Война и смерть иногда позволяют нам приоткрыть эти необычные тайны, навеянные возвышенной лирической грустью. В определенные моменты Марс прилагает усилия к тому, чтобы превратить свои самые реалистичные картины в некие утонченные предметы, как будто настал момент, когда и его самого переполнило сострадание, которого не хватает человеку по отношению к ближнему и природе, по отношению к человеку. Без всякого сомнения, я смотрел на лики нескольких русских солдат, павших при попытке переправиться через реку. Трупы несчастных после того, как они оказались в ледяной ловушке и оставались там всю зиму, унесло прочь первым же весенним потоком после того, как вода освободилась из ледяных оков. Но остались отпечатки их лиц на ледяном полотне, выбитые в прозрачном холодном, зеленовато-синем льду. Они смотрели на меня спокойно и внимательно, казалось, они следуют за мной взглядом.

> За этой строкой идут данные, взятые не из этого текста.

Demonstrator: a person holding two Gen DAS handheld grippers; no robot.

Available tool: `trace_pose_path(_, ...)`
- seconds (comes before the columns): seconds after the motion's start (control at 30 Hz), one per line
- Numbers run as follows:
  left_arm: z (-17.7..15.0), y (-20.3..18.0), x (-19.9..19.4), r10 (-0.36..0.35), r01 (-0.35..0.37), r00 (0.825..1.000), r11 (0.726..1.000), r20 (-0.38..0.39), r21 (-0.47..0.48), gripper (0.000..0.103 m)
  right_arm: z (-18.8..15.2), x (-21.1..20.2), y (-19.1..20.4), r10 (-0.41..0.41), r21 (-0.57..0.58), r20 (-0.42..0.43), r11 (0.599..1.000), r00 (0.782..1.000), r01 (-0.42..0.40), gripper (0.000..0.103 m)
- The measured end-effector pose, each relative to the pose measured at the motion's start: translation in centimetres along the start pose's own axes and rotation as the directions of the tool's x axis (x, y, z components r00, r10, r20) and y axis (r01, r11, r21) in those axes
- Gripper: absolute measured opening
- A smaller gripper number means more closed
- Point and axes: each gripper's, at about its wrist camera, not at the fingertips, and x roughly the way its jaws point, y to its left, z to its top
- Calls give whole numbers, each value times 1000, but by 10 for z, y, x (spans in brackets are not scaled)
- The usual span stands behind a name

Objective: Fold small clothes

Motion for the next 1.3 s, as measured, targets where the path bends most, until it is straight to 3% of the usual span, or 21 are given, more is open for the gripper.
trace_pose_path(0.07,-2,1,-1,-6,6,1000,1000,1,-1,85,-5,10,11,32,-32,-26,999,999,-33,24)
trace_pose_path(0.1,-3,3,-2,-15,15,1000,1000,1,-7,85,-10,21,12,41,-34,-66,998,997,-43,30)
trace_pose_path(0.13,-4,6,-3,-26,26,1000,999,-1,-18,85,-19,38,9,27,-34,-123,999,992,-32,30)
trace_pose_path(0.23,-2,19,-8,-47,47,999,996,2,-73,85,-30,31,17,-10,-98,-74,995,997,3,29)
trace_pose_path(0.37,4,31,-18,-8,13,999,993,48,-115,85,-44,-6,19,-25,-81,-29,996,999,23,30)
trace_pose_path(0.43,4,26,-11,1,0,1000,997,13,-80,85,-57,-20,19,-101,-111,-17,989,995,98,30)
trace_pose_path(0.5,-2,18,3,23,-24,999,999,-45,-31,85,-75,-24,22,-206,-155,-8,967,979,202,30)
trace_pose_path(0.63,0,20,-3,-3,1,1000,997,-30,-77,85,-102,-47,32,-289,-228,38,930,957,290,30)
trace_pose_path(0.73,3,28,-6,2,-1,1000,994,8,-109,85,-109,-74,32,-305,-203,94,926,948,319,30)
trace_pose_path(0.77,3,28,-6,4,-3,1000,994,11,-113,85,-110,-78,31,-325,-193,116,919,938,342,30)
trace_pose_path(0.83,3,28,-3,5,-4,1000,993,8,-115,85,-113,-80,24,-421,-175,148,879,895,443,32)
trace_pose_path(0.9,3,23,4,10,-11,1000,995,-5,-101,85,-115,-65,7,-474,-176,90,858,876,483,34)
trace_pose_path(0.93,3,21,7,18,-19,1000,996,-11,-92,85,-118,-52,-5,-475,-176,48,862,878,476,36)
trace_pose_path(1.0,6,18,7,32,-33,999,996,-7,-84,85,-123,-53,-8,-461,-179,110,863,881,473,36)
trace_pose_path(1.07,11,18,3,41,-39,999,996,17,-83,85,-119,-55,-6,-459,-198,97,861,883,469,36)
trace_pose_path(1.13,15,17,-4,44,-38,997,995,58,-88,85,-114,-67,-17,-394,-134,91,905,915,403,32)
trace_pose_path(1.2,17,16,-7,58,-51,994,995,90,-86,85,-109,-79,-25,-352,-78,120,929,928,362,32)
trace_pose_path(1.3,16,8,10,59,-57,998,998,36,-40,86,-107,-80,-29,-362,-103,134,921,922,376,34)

Я наклонился надо льдом. Повинуясь внезапному порыву, я опустился на колени и осторожно положил руку на эти прозрачные маски. Лучи солнца были уже теплыми, они проходили сквозь лица и отражались от бурного потока ниже их, играли отблесками света на этих бледных прозрачных ликах.

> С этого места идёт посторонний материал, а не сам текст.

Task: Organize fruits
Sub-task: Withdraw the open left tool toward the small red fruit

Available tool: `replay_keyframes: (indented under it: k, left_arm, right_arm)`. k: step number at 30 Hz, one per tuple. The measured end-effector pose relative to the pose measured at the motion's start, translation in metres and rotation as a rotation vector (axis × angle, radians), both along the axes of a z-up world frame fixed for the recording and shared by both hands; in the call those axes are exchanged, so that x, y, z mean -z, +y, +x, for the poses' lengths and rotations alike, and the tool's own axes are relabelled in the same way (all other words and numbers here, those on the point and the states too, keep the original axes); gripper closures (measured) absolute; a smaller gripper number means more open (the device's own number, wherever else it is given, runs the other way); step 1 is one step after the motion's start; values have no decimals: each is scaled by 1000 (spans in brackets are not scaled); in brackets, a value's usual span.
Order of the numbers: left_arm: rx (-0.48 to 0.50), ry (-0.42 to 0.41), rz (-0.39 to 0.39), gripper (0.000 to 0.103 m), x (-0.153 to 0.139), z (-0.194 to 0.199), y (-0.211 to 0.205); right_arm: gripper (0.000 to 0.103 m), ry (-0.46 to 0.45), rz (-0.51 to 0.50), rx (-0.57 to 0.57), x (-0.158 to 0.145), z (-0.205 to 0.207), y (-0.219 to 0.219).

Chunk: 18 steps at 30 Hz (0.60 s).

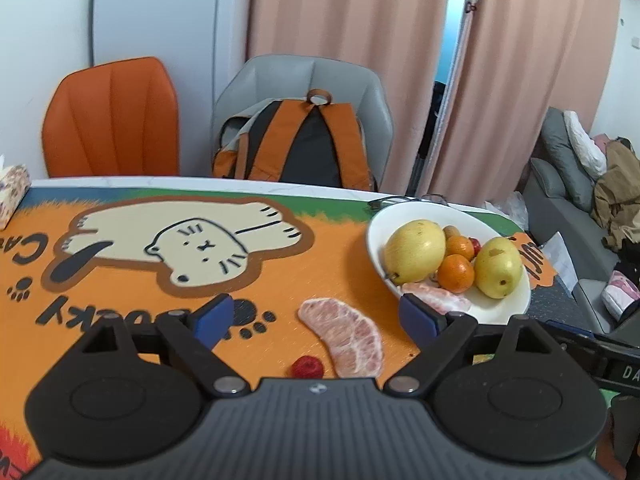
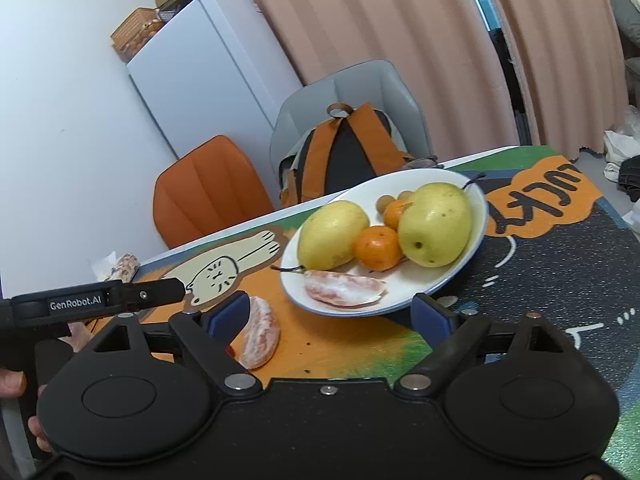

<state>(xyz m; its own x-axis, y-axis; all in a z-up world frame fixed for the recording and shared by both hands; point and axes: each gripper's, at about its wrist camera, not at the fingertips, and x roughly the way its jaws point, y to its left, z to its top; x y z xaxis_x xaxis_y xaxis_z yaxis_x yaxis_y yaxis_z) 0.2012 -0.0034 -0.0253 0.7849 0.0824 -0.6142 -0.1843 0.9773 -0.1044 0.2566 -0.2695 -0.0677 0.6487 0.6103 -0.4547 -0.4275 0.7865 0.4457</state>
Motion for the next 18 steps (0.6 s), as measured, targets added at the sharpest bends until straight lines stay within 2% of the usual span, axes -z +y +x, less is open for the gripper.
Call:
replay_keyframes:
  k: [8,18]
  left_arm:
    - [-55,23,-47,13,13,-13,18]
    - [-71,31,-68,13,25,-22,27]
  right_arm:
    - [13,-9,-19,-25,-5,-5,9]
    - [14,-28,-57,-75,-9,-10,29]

Я вернулся к той ледяной гробнице во второй половине дня и обнаружил, что солнце уже почти растворило изображения павших. До сих пор моя память хранит в себе те тени. Вот так и исчезает человек, и солнце стирает его изображение. Так проходит его жизнь.
Глава 30
Как заводской двор после забастовки
Берег Ладожского озера. Северо-восточнее Ленинграда, май
Невозможно разгадать тайны советской общественной жизни или секреты «советской морали», не принимая во внимание один факт: подавляющее большинство советских людей (к которым я отношу людей зрелых и молодежь моложе сорока – сорока пяти лет, то есть тех, кто не знал жизни при старом режиме либо в силу того, что они родились после революции, либо потому, что в октябре 1917 г. они едва достигли зрелости) не знает концепции мира, который придет после, то есть не имеют ни надежды, ни веры в жизнь после смерти. Они не надеются и не верят в будущее вечное блаженство[108]

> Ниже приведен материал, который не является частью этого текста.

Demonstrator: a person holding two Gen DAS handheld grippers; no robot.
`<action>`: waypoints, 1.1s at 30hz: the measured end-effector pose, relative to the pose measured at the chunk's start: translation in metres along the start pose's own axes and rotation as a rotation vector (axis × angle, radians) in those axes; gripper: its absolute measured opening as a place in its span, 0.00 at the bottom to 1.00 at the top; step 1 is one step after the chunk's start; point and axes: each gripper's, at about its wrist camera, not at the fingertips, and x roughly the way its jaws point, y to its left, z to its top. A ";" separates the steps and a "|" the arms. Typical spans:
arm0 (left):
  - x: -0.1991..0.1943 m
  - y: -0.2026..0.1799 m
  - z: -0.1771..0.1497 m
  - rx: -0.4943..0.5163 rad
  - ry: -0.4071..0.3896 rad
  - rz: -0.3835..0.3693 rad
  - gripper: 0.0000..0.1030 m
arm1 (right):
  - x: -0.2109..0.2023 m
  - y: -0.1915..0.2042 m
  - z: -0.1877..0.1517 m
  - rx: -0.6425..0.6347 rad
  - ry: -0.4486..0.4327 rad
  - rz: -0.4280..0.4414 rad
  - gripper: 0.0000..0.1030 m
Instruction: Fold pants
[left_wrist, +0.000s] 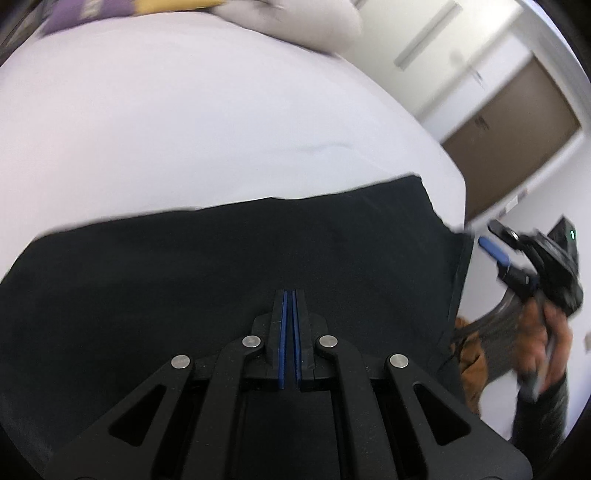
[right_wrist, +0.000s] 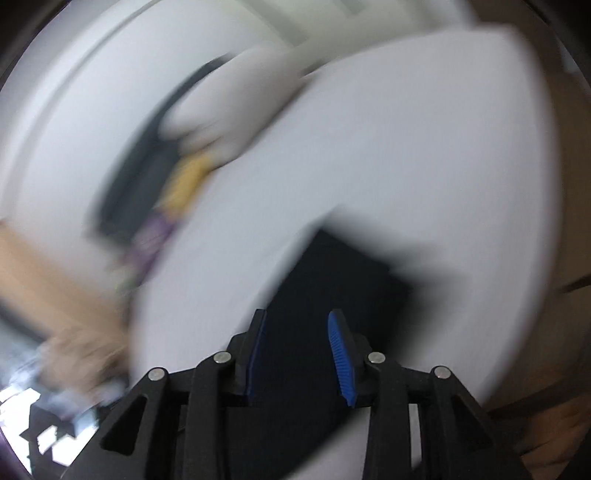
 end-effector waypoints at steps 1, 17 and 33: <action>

. Они не ждут его. Они идут к смерти с закрытыми глазами и не надеются, что, может быть, смогут открыть их вновь после того, как пройдут через гладкие белые стены смерти.Несколько лет назад, будучи в Москве, я посетил Мавзолей Ленина на Красной площади. Компанию мне составил рабочий, с которым я, пока мы стояли в огромной очереди из толп рабочих и крестьян (почти все они были молоды, и довольно значительную часть из них составляли женщины) у входа в Мавзолей, завязал разговор. Наконец нас пустили внутрь. В небольшом помещении, освещенном ослепительным холодным белым светом мощных прожекторов, в своем стеклянном гробу передо мной предстал Ленин. Одетый в черное, со своей огненно-рыжей бородкой, массивным почти лысым черепом, восковым лицом, испещренным желтыми веснушками, правой рукой вдоль тела и второй – сложенной на груди с ладонью, сжатой в кулак, маленький белый веснушчатый, крепко сжатый кулак, Ленин лежал, погрузившись в вечный сон, обернутый красным флагом Парижской коммуны 1871 г. Его круглая голова с огромным лбом покоилась на подушке. («Череп у Ленина – как у лорда Бальфура», – писал Уэллс.) В каждом из четырех углов помещения площадью не больше четырех квадратных метров стоял часовой с примкнутым к винтовке штыком. Простая строгая часовня, геометрическая точность линий, которые, наверное, были тщательно и очень точно рассчитаны Джио Понти[109]
. В таких часовнях обычно хранят мощи святых, в данном случае – современного святого. Задерживаться у стеклянного гроба запрещалось, людской поток медленно двигался мимо в один ряд, никто не останавливается ни на секунду. Я внимательно смотрел на забальзамированный труп Ленина, на мумию, которая производит очень сильное впечатление, буквально бросается в глаза в этом узком пространстве, в своем стеклянном гробу, под ослепительным белым светом прожекторов.Я спросил моего сопровождающего с упреком:
– Зачем вы забальзамировали его? Вы же превратили его в мумию.
– Мы не верим в бессмертие души, – ответил тот человек.
Его ответ был ужасающим, но в его наивности и прямоте было что-то свежее. Однако тот человек мог бы выразиться еще яснее. Поскольку дело здесь было не просто в вере в бессмертие души. Уважение к мертвым, культ мертвых может считаться священным и неукоснительно соблюдаться, даже если он не подразумевает под собой веры в бессмертие души. Я думаю, что здесь вопрос был в самой идее смерти, в ее самом буквальном смысле. Смерть для коммуниста есть гладкий, ясный, беспросветный конец. Это холодный, герметично закупоренный сон. Это пустота – вакуум.